POST /api/im/assets (multipart)
file=generated-8f4a.png kind=image workspaceId=...
x-content-sha256: 8f4a...
← 200 { data: { id: "asset_<...>", contentHash: "8f4a...",
cdnUrl: "/api/im/assets/asset_<...>" } }
Reply envelope:
{ ok: true,
result: { assetId: "asset_<...>", contentHash: "8f4a...", ... },
contentBlocks: [
{ kind: "image", assetId: "asset_<...>", mediaType: "image/png",
alt: "An isometric server room with glowing blue racks" }
] }
Example 2 — Task-pinned generation for kanban artifact
Task input: { produce_image: { prompt: "Logo: minimalist owl, monochrome",
size: "1024x1024" } }
Skill call: POST /api/v1/images/generations with the prompt, then
`cloud asset upload generated.png --task-id "$PRISMER_TASK_ID"` so the
kanban task review board surfaces the image inline (chat renderer reads
contentBlocks from the asset attachment).
Example 3 — Failure: prompt rejected
User: "<disallowed content>"
LLM proxy: 400 { error: { code: "content_policy_violation", ... } }
Skill response:
{ ok: false,
error: { code: "content_policy_violation",
message: "<proxy's verbatim message>" } }
Do NOT retry. Do NOT fabricate an assetId.
Anti-patterns
- ❌ Returning the raw base64 in
result.image_b64for chat to render. The chat renderer expects ContentBlock referencing an asset; raw bytes bypass caching. - ❌ Using
response_format: 'url'and pasting the OpenAI URL into the reply. URL expires; user clicks later → 404. - ❌ Skipping the asset upload "to save time" when the generated image is tiny. Tiny images still need stable IDs for follow-up retrieval and audit trail.
- ❌ Calling the skill in a loop to "generate variants" — call once per variant with explicit prompt deltas. The de-dup hash will catch identical prompts.
- ❌ Setting
n > 1. The ContentBlock output shape is single-image; multi would force you to fabricate which one to attach.
Hand-off — endpoint provisioning
Cloud-side endpoint wired in Wave 6 G1. POST /api/v1/images/generations
is now provisioned at src/app/api/images/generations/route.ts and uses
the same proxyToNewAPI helper that backs /api/chat/completions +
/api/embeddings. Image-specific billing lives in
src/lib/llm-pricing.ts::calculateImageCredits (per-image USD pricing,
no token semantics). Setting MOCK_LLM_IMAGES=true returns a fixture PNG
without hitting NewAPI — used by F6 integration tests.
Historical handler template (matches the landed implementation):
// src/app/api/images/generations/route.ts (NEW)

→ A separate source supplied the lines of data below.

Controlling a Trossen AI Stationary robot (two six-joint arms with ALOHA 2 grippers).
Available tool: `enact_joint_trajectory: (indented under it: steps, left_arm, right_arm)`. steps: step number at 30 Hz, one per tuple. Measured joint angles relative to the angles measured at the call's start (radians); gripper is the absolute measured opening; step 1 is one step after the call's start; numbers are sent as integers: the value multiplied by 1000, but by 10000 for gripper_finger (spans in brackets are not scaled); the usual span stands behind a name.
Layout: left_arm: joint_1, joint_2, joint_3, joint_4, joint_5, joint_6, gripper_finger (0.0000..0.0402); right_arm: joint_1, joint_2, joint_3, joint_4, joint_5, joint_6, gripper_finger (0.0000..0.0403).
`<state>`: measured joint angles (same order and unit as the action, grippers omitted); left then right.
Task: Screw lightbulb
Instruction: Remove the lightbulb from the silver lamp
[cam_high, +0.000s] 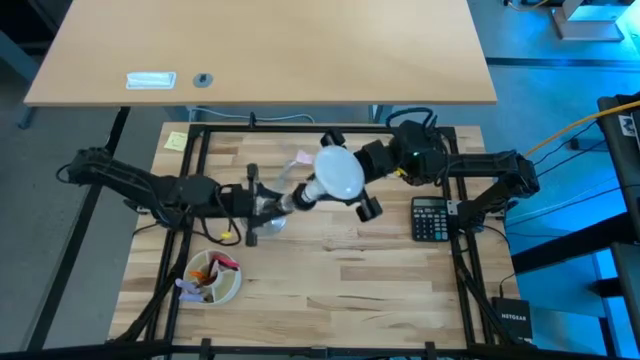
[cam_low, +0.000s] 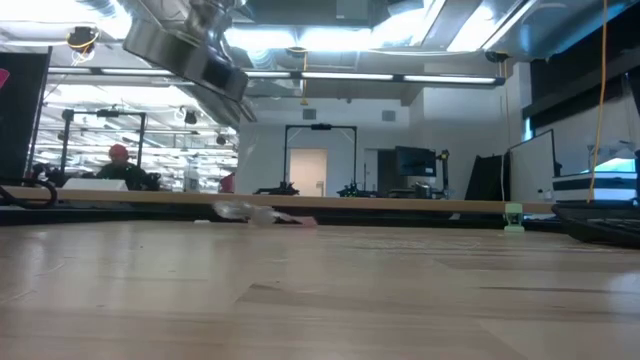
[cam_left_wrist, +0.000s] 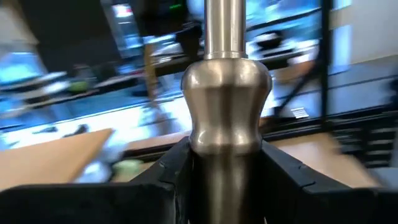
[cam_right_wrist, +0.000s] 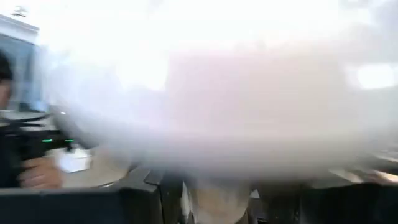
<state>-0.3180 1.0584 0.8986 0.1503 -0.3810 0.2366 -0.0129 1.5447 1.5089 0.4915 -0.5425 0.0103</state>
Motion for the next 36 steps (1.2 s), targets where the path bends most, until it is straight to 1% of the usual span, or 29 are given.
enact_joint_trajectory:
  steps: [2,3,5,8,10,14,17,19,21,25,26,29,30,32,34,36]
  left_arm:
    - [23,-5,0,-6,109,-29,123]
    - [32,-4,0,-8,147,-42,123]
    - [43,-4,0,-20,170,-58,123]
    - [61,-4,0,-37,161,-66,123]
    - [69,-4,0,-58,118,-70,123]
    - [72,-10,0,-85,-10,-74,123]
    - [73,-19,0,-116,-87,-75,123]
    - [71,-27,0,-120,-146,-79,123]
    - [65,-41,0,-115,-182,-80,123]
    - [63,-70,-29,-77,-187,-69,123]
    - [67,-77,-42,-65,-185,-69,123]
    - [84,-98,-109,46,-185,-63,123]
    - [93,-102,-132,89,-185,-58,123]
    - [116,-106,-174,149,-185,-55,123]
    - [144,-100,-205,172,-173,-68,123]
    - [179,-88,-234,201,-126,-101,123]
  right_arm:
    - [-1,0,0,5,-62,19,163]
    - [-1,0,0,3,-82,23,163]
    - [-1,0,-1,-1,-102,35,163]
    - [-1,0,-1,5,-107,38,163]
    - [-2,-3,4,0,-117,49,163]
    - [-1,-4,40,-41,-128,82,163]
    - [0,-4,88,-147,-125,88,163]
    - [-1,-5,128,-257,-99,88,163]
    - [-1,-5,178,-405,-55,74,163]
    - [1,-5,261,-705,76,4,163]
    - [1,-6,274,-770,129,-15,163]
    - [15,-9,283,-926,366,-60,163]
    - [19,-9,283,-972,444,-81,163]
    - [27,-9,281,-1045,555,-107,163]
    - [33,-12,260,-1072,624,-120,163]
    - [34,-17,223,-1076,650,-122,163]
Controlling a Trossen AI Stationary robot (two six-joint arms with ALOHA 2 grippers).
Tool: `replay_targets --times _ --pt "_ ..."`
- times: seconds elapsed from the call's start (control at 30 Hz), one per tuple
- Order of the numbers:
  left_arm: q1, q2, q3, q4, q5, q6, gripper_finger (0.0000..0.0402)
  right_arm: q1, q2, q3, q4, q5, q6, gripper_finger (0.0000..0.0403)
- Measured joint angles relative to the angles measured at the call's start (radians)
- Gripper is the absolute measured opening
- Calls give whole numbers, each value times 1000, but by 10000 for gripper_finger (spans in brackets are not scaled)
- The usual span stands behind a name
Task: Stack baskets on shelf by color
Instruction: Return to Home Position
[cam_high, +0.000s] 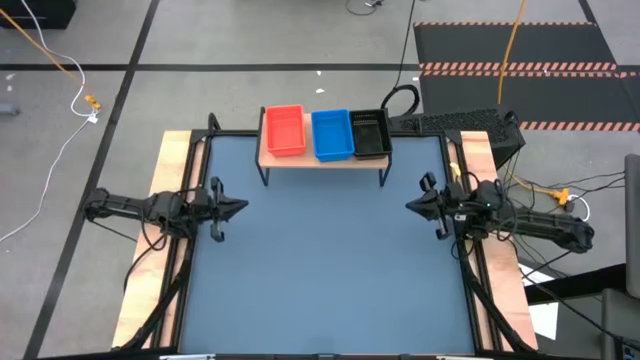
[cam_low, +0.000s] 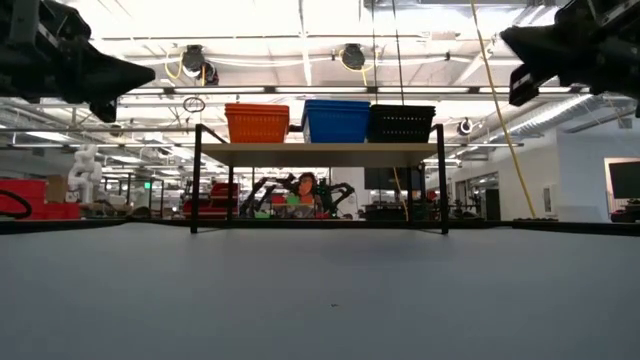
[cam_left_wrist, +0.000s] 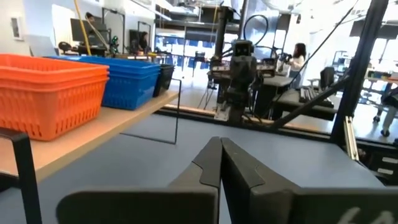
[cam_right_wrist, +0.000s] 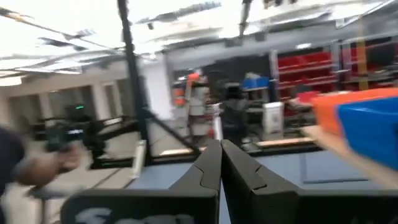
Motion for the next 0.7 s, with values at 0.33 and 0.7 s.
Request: replay_targets --times 0.33,0.7 --pt "0 -1 0 -14 -2 7 7 -13 -140 101 -300 -101 7 0" --pt "1 10 1 -44 -33 54 7 -3 -111 0 -200 89 -11 0"
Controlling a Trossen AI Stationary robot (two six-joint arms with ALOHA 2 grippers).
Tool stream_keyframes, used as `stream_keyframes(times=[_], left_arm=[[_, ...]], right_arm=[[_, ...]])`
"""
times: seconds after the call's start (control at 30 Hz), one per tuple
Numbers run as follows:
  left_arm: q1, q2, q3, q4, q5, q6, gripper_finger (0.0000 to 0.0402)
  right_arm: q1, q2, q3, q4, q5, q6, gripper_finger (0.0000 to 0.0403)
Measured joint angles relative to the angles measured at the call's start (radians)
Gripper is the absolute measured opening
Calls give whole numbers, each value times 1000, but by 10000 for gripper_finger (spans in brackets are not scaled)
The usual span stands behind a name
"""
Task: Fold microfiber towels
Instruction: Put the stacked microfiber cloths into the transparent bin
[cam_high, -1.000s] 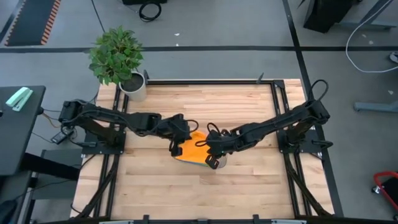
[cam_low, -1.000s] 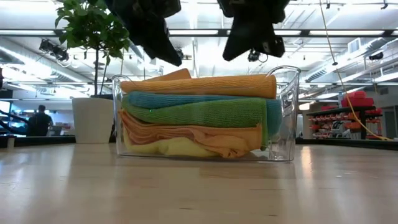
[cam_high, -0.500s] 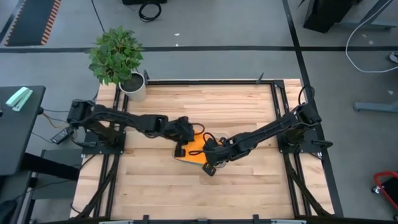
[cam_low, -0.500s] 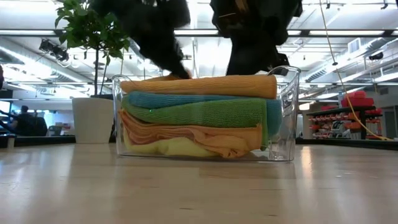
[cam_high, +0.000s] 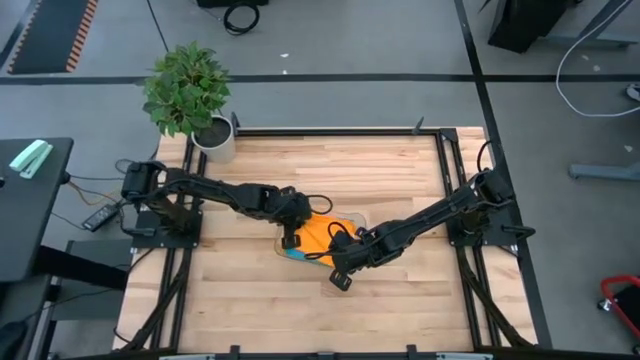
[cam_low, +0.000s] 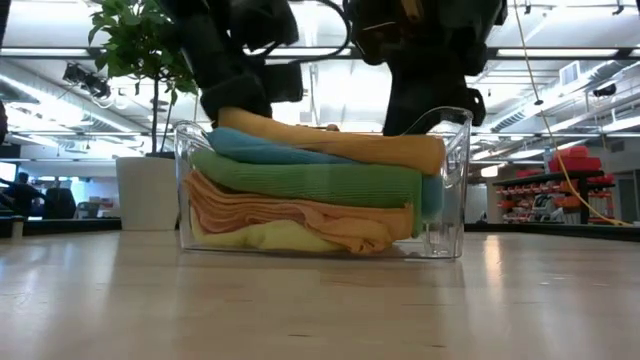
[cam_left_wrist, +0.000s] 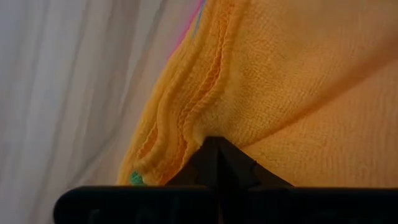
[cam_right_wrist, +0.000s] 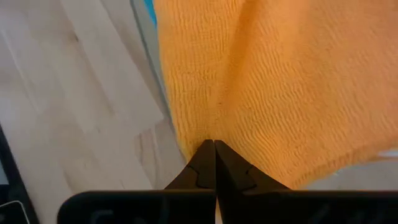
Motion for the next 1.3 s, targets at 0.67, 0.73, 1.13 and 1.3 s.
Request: stream_keyframes(times=[0.67, 0.73, 1.13, 1.3], left_arm=[[-67, -226, 9, -1, 74, -23, 19], [-107, -216, 9, -7, 82, -24, 14], [-174, -54, 7, -30, 71, -72, 13], [-197, -37, 6, -21, 67, -72, 10]], right_arm=[[-40, -84, 1, -92, 122, -27, 2], [-71, -76, 1, -71, 130, -50, 2], [-174, -63, -35, -59, 112, -131, 2], [-179, -63, -96, -47, 109, -102, 2]])
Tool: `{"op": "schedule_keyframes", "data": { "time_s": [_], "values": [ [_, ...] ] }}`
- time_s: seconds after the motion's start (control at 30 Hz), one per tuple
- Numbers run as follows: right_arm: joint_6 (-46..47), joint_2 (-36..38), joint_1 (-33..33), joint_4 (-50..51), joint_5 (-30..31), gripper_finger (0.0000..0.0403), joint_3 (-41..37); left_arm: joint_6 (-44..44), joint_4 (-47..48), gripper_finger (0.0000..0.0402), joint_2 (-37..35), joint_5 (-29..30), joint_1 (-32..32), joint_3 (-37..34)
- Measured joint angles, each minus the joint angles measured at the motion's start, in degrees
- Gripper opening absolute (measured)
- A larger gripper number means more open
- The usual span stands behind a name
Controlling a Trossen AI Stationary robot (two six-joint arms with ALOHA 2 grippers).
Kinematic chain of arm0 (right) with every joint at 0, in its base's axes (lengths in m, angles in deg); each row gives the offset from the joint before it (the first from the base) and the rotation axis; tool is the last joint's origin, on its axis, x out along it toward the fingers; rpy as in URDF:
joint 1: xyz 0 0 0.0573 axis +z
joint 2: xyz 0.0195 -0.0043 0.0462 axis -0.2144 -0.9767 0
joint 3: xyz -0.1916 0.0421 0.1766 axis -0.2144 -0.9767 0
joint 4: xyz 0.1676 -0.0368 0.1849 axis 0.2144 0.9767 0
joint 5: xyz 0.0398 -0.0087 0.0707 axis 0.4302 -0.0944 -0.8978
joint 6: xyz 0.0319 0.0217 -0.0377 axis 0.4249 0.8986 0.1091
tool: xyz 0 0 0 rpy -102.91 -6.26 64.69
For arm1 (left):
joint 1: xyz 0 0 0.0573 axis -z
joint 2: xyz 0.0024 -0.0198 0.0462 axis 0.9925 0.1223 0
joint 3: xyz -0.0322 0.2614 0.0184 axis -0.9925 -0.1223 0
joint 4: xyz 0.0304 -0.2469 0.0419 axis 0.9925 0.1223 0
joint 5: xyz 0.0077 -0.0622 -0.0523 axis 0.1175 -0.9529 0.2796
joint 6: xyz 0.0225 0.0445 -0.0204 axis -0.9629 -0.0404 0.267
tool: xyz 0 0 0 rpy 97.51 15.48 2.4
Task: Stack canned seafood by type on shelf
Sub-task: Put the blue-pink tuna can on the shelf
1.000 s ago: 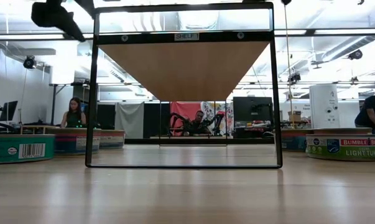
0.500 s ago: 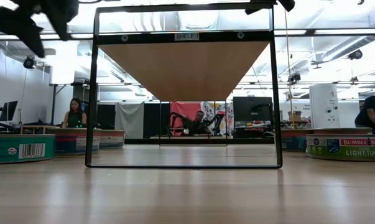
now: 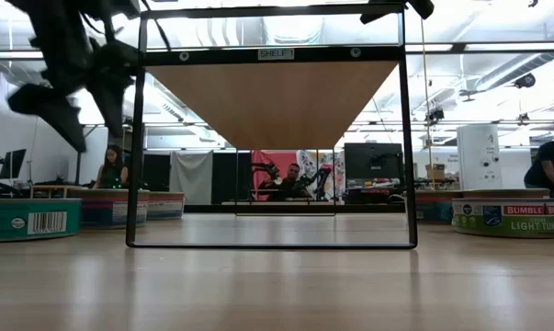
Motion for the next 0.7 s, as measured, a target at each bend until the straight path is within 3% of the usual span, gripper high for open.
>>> {"op": "schedule_keyframes", "data": {
  "time_s": [0.13, 0.37, 0.47, 0.63, 0.7],
  "values": [
    [0.2, 0.0, 0.0, 0.0, 0.0, 0.0009, 0.0, -5.9, -8.2, 0.0272, 0.7, -3.9, -3.8, -3.2],
    [0.3, 0.0, 0.0, 0.1, 0.0, 0.0009, 0.0, -13.2, -8.4, 0.0256, 1.5, -5.3, -4.1, -2.3],
    [0.3, 0.0, 0.0, 0.1, 0.2, 0.0009, 0.0, -19.4, -8.0, 0.0206, 1.5, -5.5, -3.0, -2.1],
    [-0.9, 0.0, 0.0, 0.1, 0.2, 0.0009, 0.0, -24.8, -6.5, 0.0052, 1.6, -5.6, -1.1, -3.4],
    [-1.6, 0.0, 0.0, 0.2, 0.2, 0.0009, 0.0, -25.0, -6.9, 0.0015, 1.5, -5.5, -1.0, -4.0]
  ]
}}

import { NextRequest, NextResponse } from 'next/server';
import { apiGuard } from '@/lib/api-guard';
import { checkRateLimit, rateLimitResponse } from '@/lib/rate-limit';
import { FEATURE_FLAGS } from '@/lib/feature-flags';
import { proxyToNewAPI } from '@/lib/llm-proxy';
import { ensureNacosConfig } from '@/lib/nacos-config';
export async function POST(request: NextRequest) {
await ensureNacosConfig();
if (!FEATURE_FLAGS.LLM_PROXY_ENABLED) {
return NextResponse.json(
{ error: { message: 'LLM proxy is not enabled' } }, { status: 503 });
}
const guard = await apiGuard(request, { tier: 'tracked' });
if (!guard.ok) return guard.response;
const rl = checkRateLimit(guard.auth.userId, 'llm');
if (!rl.allowed) return rateLimitResponse(rl);
return proxyToNewAPI(request, guard, '/v1/images/generations');
}
Until this lands, the skill operates in mock mode — see
scripts/test-image-generate-skill.ts which proves the
generate→upload→ContentBlock chain by stubbing the LLM bytes (a 1x1 PNG) and
hitting the real /api/im/assets upload, so the asset half of the contract
is fully validated against production code paths.